A Chicago teenager who pleaded guilty to murdering a 15-year-old boy in a bad drug deal was given a wrist-slap sentence of three-years probation this week.

The 17-year-old defendant, who hasn’t been publicly named, was sentenced on Monday in the fatal stabbing of Elias Valdez in the suburb of Glenview in August 2020.

He was given probation, 100 hours of community service and ordered to undergo counseling in exchange for pleading guilty to second-degree murder, the Daily Herald reported.

Police said the stabbing unfolded after Valdez, who was a member of his high school wrestling team, tried to buy marijuana from the defendant.

Valdez was stabbed repeatedly in the chest with a utility tool after he tried to take the drugs without paying and got into a fight with the defendant, police said.

He was pronounced dead in hospital later that day.

In handing down his sentence, Cook County Judge Steven Bernstein told the defendant, “I see a child like you who has two parents concerned with his welfare … a bright kid with a bright future, and I wonder what are you doing in my courtroom.

“I don’t think you’re a murderer, but you killed this child and you have to live with that for the rest of your life.”

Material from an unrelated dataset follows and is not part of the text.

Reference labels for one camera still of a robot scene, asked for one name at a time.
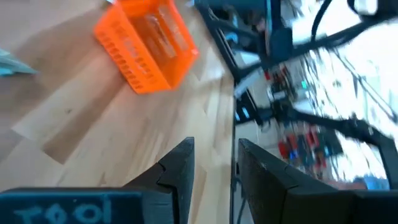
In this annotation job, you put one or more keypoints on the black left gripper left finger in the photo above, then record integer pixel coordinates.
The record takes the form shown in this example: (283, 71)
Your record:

The victim’s family had wanted the defendant to be charged with first-degree murder. They held protests outside the local police department late last year when he was charged with the lesser count.

Valdez’s mother, Marcela Fierros, delivered a victim impact statement at the defendant’s sentencing, saying she doesn’t believe justice was served with probation.

“When the defendant stabbed my son, he stabbed the heart of my family,” she said.

“A mother doesn’t expect to bury a child so young and much less in such a tragic and overwhelming way,” Fierros said.

“He was only 15 years old and had so many dreams to accomplish … His goals were to graduate from high school, study law enforcement and become a police officer.”

Defense attorney David Kerstein denied that his client had received “special treatment.”

“There is no privilege here,” he said.

“It takes two to make a drug deal. Mr. Valdez was a buyer.”